ColdFusion is a Web application development tool that allows programmers to quickly build robust applications using server-side markup language. It is incredibly popular and has both an established user base and a quickly growing number of new adoptions. It has become the development environment of choice for e-commerce sites and content sites where databases and transactions are the most vulnerable and where security is of the utmost importance.
Several security concerns exist for ColdFusion due to its unique approach of designing pages using dynamic-page templates rather than static HTML documents.
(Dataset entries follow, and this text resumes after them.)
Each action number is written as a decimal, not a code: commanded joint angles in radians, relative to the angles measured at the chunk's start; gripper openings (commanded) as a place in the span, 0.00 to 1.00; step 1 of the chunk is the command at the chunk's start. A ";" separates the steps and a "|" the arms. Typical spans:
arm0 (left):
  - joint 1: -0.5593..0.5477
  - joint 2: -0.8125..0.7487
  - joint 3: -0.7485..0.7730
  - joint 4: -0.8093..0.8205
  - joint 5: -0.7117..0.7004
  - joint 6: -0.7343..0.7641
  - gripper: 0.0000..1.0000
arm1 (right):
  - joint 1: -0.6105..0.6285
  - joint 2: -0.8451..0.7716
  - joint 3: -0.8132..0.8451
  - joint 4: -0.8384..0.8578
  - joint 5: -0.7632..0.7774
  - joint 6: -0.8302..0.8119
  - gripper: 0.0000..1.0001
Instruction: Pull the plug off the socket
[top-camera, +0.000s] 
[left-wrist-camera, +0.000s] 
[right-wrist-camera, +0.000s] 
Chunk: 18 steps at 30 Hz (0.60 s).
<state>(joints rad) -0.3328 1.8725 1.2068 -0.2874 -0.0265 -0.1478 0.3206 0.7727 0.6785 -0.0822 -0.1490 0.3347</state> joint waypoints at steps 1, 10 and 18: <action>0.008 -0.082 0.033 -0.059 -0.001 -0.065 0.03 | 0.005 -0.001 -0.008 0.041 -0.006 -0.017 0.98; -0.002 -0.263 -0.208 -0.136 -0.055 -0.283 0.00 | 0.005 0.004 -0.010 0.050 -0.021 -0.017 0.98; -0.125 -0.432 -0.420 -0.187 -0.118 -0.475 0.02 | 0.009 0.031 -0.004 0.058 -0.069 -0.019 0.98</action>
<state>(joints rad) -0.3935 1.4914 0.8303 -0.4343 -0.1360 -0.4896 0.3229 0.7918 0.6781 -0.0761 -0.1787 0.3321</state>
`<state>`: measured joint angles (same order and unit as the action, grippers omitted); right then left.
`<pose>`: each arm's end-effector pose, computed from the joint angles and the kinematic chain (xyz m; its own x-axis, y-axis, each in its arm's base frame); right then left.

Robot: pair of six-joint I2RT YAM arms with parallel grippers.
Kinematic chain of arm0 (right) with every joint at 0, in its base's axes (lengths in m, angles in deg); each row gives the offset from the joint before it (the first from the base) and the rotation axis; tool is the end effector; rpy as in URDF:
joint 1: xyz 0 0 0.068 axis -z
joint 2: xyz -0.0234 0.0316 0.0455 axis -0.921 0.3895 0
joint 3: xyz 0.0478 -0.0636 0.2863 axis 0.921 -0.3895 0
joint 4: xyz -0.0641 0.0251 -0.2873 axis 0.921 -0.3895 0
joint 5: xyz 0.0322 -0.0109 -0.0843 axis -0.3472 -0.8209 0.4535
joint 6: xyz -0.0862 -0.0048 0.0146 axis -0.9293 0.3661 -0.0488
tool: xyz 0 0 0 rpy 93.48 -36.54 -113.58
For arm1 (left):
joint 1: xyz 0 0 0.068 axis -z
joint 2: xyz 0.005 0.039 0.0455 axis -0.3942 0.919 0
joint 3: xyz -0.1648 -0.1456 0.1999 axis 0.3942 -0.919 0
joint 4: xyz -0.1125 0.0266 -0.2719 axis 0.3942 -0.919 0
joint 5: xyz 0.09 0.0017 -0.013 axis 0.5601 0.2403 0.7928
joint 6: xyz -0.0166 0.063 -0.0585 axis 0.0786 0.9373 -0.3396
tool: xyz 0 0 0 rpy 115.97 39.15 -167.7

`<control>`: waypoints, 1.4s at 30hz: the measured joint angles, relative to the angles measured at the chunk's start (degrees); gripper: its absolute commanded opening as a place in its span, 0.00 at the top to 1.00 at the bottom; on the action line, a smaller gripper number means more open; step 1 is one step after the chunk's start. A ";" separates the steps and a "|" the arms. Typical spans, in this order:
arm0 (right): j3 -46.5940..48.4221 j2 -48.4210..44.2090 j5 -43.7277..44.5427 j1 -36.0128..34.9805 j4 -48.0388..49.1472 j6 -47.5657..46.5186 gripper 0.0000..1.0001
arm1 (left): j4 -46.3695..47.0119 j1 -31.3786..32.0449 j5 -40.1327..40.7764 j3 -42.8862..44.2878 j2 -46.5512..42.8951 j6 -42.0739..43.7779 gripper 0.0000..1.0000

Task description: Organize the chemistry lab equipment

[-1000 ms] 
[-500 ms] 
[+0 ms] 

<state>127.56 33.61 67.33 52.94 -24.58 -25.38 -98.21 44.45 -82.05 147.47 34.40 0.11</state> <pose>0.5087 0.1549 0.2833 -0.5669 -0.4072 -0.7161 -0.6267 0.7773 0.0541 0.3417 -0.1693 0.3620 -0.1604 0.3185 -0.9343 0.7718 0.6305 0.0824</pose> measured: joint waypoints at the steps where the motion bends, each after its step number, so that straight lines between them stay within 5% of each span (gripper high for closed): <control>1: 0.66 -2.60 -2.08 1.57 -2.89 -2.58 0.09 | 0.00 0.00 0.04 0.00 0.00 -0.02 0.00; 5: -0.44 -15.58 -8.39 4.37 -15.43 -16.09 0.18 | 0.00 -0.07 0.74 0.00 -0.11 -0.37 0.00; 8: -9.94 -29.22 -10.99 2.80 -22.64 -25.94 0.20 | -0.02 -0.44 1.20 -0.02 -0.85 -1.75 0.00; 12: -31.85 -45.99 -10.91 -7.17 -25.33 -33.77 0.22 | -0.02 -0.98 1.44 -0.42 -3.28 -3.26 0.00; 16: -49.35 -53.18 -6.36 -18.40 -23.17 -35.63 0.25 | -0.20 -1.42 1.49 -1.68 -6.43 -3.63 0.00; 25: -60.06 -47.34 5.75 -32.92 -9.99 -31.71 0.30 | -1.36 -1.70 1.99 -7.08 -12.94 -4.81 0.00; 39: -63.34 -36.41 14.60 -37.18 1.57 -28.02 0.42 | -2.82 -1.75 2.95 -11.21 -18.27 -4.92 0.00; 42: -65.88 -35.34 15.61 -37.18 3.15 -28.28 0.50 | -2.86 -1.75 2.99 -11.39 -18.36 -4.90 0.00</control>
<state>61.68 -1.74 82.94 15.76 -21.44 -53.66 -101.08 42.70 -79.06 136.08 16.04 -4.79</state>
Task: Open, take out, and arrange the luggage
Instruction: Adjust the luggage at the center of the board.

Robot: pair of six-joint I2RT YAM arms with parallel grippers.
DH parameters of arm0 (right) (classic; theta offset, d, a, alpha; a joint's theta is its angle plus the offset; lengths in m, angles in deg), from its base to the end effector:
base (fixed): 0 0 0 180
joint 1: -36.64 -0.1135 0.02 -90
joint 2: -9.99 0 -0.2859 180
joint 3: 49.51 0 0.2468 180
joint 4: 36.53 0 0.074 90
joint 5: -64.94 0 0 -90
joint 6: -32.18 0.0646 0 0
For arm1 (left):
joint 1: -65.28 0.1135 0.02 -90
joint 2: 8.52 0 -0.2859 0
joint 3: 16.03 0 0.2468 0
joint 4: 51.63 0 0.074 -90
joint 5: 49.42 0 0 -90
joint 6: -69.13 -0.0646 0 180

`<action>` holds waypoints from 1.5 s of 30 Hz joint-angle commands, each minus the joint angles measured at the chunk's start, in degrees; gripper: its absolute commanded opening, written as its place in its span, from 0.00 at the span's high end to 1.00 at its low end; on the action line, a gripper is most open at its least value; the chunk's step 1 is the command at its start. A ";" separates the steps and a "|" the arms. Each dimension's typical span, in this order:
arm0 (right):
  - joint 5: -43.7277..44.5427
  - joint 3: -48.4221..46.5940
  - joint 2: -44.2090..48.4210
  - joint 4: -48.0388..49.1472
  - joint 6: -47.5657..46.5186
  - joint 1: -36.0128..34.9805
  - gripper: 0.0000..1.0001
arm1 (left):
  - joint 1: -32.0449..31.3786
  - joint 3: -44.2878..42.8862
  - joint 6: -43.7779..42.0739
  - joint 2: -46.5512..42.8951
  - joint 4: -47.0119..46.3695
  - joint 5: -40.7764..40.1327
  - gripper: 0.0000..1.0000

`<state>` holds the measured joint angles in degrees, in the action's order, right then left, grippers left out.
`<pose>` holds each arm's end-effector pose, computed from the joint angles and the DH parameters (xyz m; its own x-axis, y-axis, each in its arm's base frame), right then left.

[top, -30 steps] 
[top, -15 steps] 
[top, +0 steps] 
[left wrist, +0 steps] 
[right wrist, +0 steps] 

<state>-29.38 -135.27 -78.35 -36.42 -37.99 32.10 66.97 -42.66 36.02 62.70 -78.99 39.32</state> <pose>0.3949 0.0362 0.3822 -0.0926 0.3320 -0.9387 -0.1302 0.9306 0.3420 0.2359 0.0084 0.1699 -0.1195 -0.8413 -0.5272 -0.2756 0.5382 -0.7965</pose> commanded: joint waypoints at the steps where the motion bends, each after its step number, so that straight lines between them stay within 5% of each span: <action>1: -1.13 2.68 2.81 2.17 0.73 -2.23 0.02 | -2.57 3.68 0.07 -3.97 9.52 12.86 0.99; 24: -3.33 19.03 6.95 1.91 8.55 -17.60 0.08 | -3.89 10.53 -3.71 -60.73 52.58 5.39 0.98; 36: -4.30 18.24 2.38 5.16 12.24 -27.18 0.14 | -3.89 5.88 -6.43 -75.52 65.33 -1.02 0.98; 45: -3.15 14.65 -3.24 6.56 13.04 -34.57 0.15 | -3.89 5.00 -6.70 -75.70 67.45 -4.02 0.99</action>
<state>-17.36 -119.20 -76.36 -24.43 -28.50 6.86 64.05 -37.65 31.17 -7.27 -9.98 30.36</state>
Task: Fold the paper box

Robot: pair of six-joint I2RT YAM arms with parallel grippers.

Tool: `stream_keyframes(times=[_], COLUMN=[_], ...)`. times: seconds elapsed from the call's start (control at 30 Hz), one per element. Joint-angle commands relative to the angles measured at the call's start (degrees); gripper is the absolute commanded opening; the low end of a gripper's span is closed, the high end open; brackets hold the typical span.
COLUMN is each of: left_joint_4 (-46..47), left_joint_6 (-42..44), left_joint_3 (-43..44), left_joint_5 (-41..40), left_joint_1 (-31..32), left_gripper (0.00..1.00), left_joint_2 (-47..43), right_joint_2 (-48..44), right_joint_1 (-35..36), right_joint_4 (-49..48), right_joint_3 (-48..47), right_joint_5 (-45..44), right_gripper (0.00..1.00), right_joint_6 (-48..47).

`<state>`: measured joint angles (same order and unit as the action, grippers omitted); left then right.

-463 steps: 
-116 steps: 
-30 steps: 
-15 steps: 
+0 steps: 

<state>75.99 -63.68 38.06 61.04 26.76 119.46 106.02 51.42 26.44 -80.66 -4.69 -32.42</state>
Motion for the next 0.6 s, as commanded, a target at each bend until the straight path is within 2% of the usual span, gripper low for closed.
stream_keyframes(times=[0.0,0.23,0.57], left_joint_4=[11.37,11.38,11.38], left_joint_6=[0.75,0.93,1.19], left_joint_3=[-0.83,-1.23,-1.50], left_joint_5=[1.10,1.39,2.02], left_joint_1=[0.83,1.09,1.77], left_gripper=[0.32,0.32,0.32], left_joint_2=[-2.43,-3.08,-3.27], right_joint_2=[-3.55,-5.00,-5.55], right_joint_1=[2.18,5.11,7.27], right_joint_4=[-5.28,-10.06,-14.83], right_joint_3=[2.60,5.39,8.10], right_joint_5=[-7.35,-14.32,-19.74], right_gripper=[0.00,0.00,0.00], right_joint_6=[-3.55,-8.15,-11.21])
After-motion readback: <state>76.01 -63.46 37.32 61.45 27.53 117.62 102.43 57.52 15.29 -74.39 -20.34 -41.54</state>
Because ColdFusion does not require that developers have expertise in Visual Basic, Java and C++; Web applications created using ColdFusion Markup language are vulnerable to a variety of security breaches.
Hack Proofing ColdFusion 5.0 is the seventh edition in the popular Hack Proofing series and provides developers with step-by-step instructions for developing secure web applications.

· Teaches strategy and techniques: Using forensics-based analysis this book gives the reader insight to the mind of a hacker
· Interest in topic continues to grow: Network architects, engineers and administrators are scrambling for security books to help them protect their new networks and applications powered by ColdFusion
· Unrivalled Web-based support: Up-to-the minute links, white papers and analysis for two years at solutions@syngress.com

"Hack Proofing ColdFusion 5.0" is the seventh volume in the popular Hack Proofing series and is the only book specifically written for developers devoted to protecting their ColdFusion Web applications. It provides developers with step-by-step instructions for developing secure Web applications and gives the reader crucial understanding and insight into the mind of a hacker.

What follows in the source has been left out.